Repeat the listing below verbatim, without its images.
---+---
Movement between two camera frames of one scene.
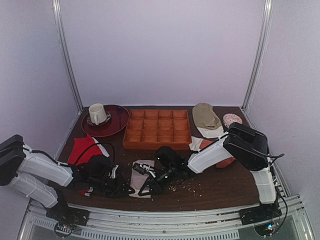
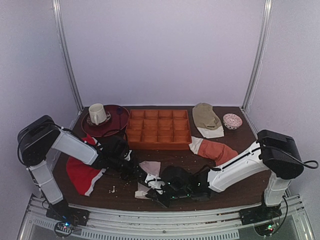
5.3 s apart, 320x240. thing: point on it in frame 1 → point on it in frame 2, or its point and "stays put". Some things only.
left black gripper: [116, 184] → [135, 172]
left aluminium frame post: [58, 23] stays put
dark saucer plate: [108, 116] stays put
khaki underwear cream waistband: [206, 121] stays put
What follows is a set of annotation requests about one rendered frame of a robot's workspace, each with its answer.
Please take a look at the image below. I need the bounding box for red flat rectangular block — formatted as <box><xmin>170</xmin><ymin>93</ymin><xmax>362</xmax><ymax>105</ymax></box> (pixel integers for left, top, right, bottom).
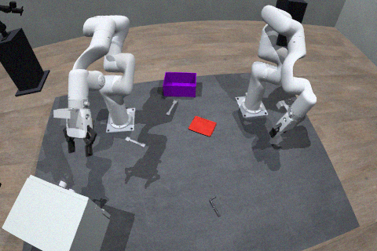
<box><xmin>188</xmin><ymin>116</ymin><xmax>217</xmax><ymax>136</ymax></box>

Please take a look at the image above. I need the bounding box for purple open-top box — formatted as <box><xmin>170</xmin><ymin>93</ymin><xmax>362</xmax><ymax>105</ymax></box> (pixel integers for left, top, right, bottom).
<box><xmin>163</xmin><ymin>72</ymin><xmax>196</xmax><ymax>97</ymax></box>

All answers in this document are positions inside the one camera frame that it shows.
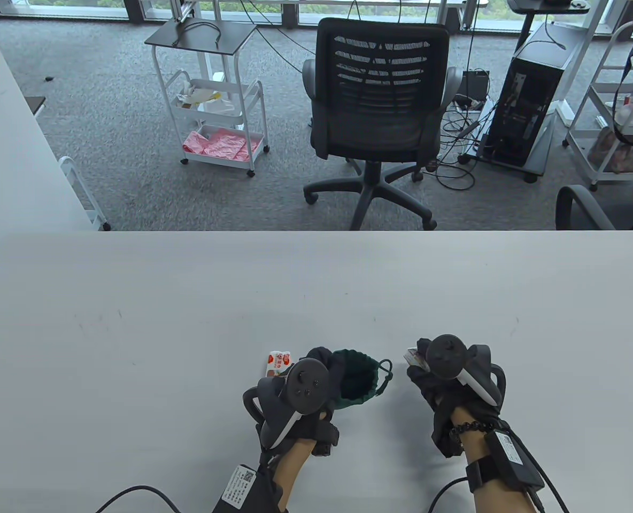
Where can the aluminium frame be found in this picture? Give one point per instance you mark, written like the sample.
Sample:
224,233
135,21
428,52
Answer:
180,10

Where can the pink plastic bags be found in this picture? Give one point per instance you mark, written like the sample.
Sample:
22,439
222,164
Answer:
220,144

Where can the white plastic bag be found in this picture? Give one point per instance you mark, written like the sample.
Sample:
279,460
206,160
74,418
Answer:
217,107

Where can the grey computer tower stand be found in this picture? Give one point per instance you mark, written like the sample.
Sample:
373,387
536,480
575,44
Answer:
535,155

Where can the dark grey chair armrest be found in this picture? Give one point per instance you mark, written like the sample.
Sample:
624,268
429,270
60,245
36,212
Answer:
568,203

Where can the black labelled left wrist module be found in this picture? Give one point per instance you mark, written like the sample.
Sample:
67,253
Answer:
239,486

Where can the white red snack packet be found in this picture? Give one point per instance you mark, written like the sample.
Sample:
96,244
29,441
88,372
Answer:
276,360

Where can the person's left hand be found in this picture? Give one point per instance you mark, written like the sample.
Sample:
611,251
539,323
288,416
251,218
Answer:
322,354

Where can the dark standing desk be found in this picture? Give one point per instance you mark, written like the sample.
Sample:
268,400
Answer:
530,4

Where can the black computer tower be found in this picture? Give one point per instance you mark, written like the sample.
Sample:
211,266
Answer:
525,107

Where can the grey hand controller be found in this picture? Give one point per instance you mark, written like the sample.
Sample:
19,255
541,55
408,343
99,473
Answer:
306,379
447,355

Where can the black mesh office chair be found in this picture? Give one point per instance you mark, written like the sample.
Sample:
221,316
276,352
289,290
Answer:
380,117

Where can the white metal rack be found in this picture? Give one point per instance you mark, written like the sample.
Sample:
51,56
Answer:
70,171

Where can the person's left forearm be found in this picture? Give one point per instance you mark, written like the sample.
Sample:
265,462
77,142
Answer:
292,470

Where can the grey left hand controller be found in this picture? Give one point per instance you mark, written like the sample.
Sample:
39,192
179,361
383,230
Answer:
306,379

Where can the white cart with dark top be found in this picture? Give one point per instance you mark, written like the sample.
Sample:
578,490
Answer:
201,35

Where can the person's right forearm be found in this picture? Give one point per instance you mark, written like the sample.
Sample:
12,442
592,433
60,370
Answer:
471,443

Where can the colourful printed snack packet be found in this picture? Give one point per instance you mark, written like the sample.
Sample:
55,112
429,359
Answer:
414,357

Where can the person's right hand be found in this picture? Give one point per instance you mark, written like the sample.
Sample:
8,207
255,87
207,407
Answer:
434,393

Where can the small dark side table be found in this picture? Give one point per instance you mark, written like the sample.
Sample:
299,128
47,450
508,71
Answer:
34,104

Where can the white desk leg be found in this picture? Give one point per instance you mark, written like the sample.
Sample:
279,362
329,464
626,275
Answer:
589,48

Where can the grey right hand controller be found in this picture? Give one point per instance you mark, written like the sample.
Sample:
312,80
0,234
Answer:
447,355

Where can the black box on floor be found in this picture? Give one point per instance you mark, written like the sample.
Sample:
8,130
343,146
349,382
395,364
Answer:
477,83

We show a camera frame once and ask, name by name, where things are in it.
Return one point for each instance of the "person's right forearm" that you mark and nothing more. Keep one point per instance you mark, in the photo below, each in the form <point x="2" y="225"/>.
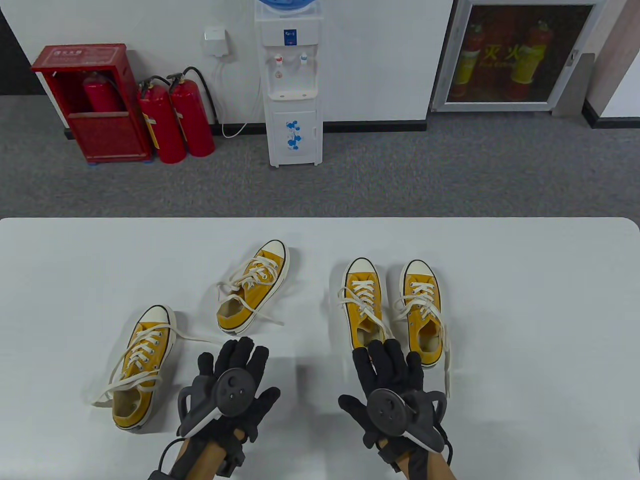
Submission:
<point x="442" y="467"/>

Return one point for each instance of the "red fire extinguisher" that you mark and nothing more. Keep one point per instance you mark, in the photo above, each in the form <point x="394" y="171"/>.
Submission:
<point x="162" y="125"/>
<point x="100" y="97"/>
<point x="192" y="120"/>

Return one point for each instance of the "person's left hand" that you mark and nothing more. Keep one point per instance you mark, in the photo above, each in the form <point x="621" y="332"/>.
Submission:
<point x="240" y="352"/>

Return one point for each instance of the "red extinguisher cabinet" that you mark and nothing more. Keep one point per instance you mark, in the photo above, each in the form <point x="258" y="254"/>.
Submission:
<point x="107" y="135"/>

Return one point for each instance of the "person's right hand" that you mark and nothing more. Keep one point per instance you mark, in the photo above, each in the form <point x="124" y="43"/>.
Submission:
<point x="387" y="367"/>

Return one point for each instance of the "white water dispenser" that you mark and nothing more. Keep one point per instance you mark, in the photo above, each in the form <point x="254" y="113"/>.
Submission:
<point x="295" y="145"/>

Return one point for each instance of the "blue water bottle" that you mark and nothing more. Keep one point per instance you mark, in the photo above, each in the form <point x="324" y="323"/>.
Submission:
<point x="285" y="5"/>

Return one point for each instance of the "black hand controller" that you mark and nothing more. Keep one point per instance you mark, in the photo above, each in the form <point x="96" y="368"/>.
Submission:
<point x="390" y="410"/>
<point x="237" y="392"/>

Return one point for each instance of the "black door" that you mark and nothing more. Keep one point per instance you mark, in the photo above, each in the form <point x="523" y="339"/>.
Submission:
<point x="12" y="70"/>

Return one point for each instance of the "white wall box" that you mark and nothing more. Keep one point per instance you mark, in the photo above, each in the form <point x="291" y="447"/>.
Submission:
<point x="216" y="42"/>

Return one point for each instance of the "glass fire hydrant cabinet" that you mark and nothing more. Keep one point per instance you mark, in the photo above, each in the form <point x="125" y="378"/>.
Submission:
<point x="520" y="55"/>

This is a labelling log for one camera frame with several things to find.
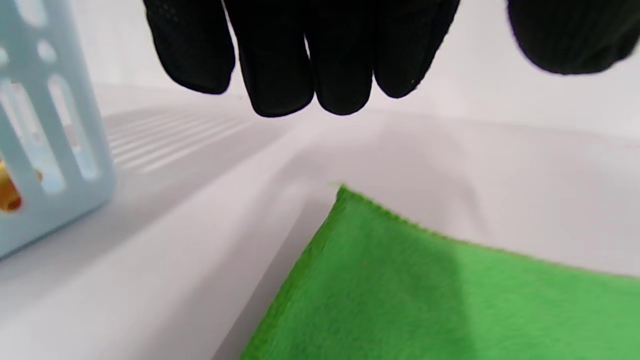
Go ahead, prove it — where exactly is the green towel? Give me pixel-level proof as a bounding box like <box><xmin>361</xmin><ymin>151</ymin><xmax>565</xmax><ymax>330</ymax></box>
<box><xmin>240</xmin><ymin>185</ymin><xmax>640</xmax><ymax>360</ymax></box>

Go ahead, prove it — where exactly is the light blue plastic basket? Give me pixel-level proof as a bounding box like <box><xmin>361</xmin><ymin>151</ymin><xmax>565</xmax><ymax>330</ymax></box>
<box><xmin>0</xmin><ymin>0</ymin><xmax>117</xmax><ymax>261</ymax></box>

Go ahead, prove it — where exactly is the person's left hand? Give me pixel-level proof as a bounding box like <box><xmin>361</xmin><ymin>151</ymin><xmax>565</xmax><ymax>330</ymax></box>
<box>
---+---
● **TASK SOLUTION**
Movement between two camera frames of one scene.
5.3 s apart, 320x240. thing: point on it in frame 1 → point on it in frame 2, or its point and "stays put". Some things only.
left black gripper: [116, 184] → [135, 172]
left aluminium frame post: [58, 23] stays put
dark saucer plate: [108, 116] stays put
khaki underwear cream waistband: [206, 121] stays put
What follows is a set of annotation requests about one rendered frame of a robot's workspace, each with its answer.
Please take a look at the image below. I need the bounding box for red flat rectangular block — formatted as <box><xmin>170</xmin><ymin>93</ymin><xmax>362</xmax><ymax>105</ymax></box> (pixel integers for left, top, right, bottom).
<box><xmin>188</xmin><ymin>116</ymin><xmax>217</xmax><ymax>136</ymax></box>

Please take a look at the image above. I need the bounding box for purple open-top box — formatted as <box><xmin>170</xmin><ymin>93</ymin><xmax>362</xmax><ymax>105</ymax></box> (pixel integers for left, top, right, bottom).
<box><xmin>163</xmin><ymin>72</ymin><xmax>196</xmax><ymax>97</ymax></box>

All answers in this document are positions inside the one camera frame that it shows.
Where can the aluminium frame be found in this picture? Give one point per instance you mark, written like the sample.
Sample:
224,233
135,21
428,52
Answer:
180,10

Where can the pink plastic bags be found in this picture? Give one point per instance you mark, written like the sample.
Sample:
22,439
222,164
Answer:
220,144

Where can the white plastic bag be found in this picture? Give one point per instance you mark, written like the sample.
Sample:
279,460
206,160
74,418
Answer:
217,107

Where can the grey computer tower stand be found in this picture? Give one point per instance you mark, written like the sample.
Sample:
373,387
536,480
575,44
Answer:
535,155

Where can the dark grey chair armrest be found in this picture? Give one point per instance you mark, written like the sample.
Sample:
624,268
429,270
60,245
36,212
Answer:
568,203

Where can the black labelled left wrist module be found in this picture? Give one point per instance you mark, written like the sample.
Sample:
67,253
Answer:
239,486

Where can the white red snack packet be found in this picture? Give one point per instance you mark, written like the sample.
Sample:
96,244
29,441
88,372
Answer:
276,360

Where can the person's left hand be found in this picture? Give one point per instance you mark, written like the sample.
Sample:
611,251
539,323
288,416
251,218
Answer:
322,354

Where can the dark standing desk be found in this picture? Give one point per instance you mark, written like the sample.
Sample:
268,400
Answer:
530,4

Where can the black computer tower be found in this picture? Give one point per instance you mark, written like the sample.
Sample:
211,266
Answer:
525,107

Where can the grey hand controller be found in this picture? Give one point per instance you mark, written like the sample.
Sample:
19,255
541,55
408,343
99,473
Answer:
306,379
447,355

Where can the black mesh office chair be found in this picture? Give one point per instance you mark, written like the sample.
Sample:
221,316
276,352
289,290
Answer:
380,117

Where can the white metal rack be found in this picture? Give one point per instance you mark, written like the sample.
Sample:
51,56
Answer:
70,171

Where can the person's left forearm be found in this picture? Give one point per instance you mark, written like the sample.
Sample:
265,462
77,142
Answer:
292,470

Where can the grey left hand controller be found in this picture? Give one point per instance you mark, written like the sample.
Sample:
39,192
179,361
383,230
Answer:
306,379

Where can the white cart with dark top be found in this picture? Give one point per instance you mark, written like the sample.
Sample:
578,490
Answer:
201,35

Where can the person's right forearm be found in this picture? Give one point per instance you mark, written like the sample.
Sample:
12,442
592,433
60,370
Answer:
471,443

Where can the colourful printed snack packet be found in this picture? Give one point per instance you mark, written like the sample.
Sample:
55,112
429,359
Answer:
414,357

Where can the person's right hand be found in this picture? Give one point per instance you mark, written like the sample.
Sample:
8,207
255,87
207,407
Answer:
434,393

Where can the small dark side table be found in this picture? Give one point per instance you mark, written like the sample.
Sample:
299,128
47,450
508,71
Answer:
34,104

Where can the white desk leg be found in this picture? Give one point per instance you mark, written like the sample.
Sample:
279,362
329,464
626,275
Answer:
589,48

Where can the grey right hand controller be found in this picture? Give one point per instance you mark, written like the sample.
Sample:
312,80
0,234
Answer:
447,355

Where can the black box on floor be found in this picture? Give one point per instance you mark, written like the sample.
Sample:
8,130
343,146
349,382
395,364
Answer:
477,83

We show a camera frame once and ask, name by name, where things are in it.
Return one point for each instance of the "person's right forearm" that you mark and nothing more. Keep one point per instance you mark, in the photo below, each in the form <point x="2" y="225"/>.
Submission:
<point x="442" y="467"/>

Return one point for each instance of the "red fire extinguisher" that you mark and nothing more. Keep one point per instance you mark, in the photo above, each in the form <point x="394" y="171"/>.
Submission:
<point x="162" y="125"/>
<point x="100" y="97"/>
<point x="192" y="120"/>

Return one point for each instance of the "person's left hand" that you mark and nothing more. Keep one point per instance you mark, in the photo above, each in the form <point x="621" y="332"/>.
Submission:
<point x="240" y="352"/>

Return one point for each instance of the "red extinguisher cabinet" that you mark and nothing more. Keep one point per instance you mark, in the photo above, each in the form <point x="258" y="254"/>.
Submission:
<point x="107" y="135"/>

Return one point for each instance of the "person's right hand" that you mark and nothing more. Keep one point per instance you mark, in the photo above, each in the form <point x="124" y="43"/>.
Submission:
<point x="387" y="367"/>

Return one point for each instance of the "white water dispenser" that you mark and nothing more. Keep one point per instance you mark, in the photo above, each in the form <point x="254" y="113"/>.
Submission:
<point x="295" y="145"/>

Return one point for each instance of the "blue water bottle" that you mark and nothing more. Keep one point per instance you mark, in the photo above, each in the form <point x="324" y="323"/>.
Submission:
<point x="285" y="5"/>

Return one point for each instance of the "black hand controller" that you mark and nothing more. Keep one point per instance you mark, in the photo above, each in the form <point x="96" y="368"/>.
Submission:
<point x="390" y="410"/>
<point x="237" y="392"/>

Return one point for each instance of the "black door" that you mark and nothing more. Keep one point per instance you mark, in the photo above, each in the form <point x="523" y="339"/>.
Submission:
<point x="12" y="70"/>

Return one point for each instance of the "white wall box" that you mark and nothing more. Keep one point per instance you mark, in the photo above, each in the form <point x="291" y="447"/>.
Submission:
<point x="216" y="42"/>

Return one point for each instance of the "glass fire hydrant cabinet" that you mark and nothing more. Keep one point per instance you mark, in the photo above, each in the form <point x="125" y="378"/>.
Submission:
<point x="520" y="55"/>

This is a labelling log for one camera frame with several things to find.
Go ahead, prove it — where exactly is the green towel? Give me pixel-level proof as a bounding box like <box><xmin>361</xmin><ymin>151</ymin><xmax>565</xmax><ymax>330</ymax></box>
<box><xmin>240</xmin><ymin>185</ymin><xmax>640</xmax><ymax>360</ymax></box>

Go ahead, prove it — where exactly is the light blue plastic basket? Give me pixel-level proof as a bounding box like <box><xmin>361</xmin><ymin>151</ymin><xmax>565</xmax><ymax>330</ymax></box>
<box><xmin>0</xmin><ymin>0</ymin><xmax>117</xmax><ymax>261</ymax></box>

Go ahead, prove it — where exactly is the person's left hand? Give me pixel-level proof as a bounding box like <box><xmin>361</xmin><ymin>151</ymin><xmax>565</xmax><ymax>330</ymax></box>
<box>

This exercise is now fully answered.